YOUR OBJECTIVE: Wherever "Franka" occurs in the entries, copy the line that holds it.

GIVEN INFORMATION:
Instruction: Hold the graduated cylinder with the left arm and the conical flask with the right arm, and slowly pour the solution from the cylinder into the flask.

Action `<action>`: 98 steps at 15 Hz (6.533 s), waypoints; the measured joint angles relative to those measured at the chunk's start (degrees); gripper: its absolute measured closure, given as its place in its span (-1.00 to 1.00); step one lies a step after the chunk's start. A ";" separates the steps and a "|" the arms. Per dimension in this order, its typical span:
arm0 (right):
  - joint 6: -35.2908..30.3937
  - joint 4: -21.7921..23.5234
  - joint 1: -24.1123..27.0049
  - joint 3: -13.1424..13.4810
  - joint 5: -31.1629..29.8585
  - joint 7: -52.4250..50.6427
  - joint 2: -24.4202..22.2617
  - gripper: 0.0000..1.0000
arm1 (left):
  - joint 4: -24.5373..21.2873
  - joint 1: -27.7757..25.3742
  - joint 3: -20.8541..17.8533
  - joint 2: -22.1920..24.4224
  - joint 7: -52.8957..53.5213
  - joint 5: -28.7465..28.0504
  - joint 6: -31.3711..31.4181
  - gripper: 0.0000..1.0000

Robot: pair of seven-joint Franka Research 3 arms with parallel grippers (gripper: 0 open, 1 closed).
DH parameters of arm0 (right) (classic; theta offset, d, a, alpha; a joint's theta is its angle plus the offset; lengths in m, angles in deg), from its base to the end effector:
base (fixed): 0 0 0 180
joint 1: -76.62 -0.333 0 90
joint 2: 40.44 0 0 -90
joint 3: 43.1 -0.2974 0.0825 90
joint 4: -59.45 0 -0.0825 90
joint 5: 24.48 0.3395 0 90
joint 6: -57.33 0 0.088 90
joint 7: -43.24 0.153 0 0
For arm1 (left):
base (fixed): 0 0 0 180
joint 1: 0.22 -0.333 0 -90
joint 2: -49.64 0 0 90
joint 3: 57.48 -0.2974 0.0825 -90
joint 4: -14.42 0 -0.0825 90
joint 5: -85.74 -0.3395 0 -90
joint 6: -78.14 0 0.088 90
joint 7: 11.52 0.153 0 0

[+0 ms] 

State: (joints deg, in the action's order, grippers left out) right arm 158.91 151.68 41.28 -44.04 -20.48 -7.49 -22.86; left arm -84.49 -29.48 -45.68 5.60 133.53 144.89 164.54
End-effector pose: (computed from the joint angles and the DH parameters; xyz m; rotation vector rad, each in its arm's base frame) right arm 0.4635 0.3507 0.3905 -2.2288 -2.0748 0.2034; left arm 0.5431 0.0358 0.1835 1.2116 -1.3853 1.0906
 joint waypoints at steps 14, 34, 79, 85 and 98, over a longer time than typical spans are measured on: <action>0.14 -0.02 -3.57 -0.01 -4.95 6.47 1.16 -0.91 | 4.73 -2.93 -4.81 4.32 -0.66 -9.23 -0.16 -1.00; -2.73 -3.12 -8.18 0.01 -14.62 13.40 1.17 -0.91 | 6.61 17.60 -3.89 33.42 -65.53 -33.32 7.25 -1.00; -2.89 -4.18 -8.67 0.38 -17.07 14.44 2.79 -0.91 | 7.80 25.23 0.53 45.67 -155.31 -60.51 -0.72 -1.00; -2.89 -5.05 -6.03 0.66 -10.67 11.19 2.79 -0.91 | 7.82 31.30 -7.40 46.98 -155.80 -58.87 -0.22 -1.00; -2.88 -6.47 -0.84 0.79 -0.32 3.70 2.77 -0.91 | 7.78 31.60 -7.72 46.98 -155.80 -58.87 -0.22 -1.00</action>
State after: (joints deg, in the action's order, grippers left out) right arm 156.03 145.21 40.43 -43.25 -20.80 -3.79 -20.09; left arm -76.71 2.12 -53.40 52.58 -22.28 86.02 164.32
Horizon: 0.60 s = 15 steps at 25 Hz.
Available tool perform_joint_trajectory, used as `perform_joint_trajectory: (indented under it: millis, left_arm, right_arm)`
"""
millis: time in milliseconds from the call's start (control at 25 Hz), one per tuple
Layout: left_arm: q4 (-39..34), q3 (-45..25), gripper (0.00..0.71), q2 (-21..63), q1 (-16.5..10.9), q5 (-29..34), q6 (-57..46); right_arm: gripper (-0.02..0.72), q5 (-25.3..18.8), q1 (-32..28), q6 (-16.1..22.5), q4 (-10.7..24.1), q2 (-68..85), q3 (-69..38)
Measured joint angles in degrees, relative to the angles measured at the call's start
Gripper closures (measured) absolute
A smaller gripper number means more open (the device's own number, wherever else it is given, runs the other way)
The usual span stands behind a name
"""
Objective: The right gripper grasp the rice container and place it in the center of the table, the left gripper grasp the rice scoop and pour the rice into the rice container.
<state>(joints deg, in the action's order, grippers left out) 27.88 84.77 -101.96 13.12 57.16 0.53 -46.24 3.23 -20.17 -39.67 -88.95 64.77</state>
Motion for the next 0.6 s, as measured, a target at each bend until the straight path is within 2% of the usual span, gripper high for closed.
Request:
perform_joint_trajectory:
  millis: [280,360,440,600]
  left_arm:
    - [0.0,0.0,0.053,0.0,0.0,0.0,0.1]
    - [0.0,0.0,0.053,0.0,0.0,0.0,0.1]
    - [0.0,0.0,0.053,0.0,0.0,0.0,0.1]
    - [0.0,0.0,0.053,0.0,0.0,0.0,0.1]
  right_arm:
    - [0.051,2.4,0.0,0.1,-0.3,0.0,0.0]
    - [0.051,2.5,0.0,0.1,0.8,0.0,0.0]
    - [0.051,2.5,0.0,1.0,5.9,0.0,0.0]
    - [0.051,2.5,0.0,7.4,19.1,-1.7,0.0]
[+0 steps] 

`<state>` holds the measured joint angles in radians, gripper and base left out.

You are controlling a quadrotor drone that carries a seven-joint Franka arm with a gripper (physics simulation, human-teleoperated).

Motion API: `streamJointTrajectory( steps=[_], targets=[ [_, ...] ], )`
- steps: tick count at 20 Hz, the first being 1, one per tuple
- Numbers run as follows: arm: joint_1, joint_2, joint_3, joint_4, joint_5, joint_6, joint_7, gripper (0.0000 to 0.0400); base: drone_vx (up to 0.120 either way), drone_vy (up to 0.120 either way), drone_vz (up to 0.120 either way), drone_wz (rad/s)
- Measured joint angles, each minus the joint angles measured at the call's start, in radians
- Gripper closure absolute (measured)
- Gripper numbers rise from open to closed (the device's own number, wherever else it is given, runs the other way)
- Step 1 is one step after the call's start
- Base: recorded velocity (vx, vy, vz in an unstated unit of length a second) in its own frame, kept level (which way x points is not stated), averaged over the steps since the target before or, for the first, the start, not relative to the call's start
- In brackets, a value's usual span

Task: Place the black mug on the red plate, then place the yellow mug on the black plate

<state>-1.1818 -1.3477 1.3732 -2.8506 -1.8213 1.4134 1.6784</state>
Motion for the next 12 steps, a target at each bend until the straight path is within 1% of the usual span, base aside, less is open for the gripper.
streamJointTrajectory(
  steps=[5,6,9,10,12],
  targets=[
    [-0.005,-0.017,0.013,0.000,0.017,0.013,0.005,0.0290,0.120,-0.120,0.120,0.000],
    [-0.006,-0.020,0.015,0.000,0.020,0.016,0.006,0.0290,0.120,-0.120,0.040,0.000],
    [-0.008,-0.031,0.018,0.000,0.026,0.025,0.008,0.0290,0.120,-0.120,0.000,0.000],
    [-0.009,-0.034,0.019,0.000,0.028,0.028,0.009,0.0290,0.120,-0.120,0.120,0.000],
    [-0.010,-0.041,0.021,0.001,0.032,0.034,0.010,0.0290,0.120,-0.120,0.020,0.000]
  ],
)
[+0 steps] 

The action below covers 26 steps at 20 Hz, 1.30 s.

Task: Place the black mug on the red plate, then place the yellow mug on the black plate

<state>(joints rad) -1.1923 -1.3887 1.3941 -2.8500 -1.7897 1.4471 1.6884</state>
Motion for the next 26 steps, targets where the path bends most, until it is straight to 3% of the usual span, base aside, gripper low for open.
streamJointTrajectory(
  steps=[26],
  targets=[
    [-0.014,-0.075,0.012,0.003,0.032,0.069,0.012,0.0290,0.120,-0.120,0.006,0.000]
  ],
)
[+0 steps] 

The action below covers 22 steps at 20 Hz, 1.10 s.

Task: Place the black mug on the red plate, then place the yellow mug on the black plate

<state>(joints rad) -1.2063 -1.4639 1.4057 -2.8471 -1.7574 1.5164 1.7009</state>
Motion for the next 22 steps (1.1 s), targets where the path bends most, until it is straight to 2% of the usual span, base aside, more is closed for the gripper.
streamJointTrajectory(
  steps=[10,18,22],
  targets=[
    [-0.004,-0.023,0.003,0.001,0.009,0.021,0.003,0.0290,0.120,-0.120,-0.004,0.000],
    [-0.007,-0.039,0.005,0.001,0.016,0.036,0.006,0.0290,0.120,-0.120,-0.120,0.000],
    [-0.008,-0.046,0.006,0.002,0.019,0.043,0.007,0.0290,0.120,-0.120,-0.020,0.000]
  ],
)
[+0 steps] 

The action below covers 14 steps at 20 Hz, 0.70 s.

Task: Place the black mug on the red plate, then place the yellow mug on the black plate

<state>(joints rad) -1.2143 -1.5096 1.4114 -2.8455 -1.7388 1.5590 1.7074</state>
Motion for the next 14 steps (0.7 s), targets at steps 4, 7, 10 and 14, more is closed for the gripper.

SOLUTION TO THIS TASK:
Robot: pair of seven-joint Franka Research 3 arms with parallel grippers (gripper: 0 open, 1 closed).
You are controlling a quadrotor drone that carries a seven-joint Franka arm with a gripper (physics simulation, human-teleoperated).

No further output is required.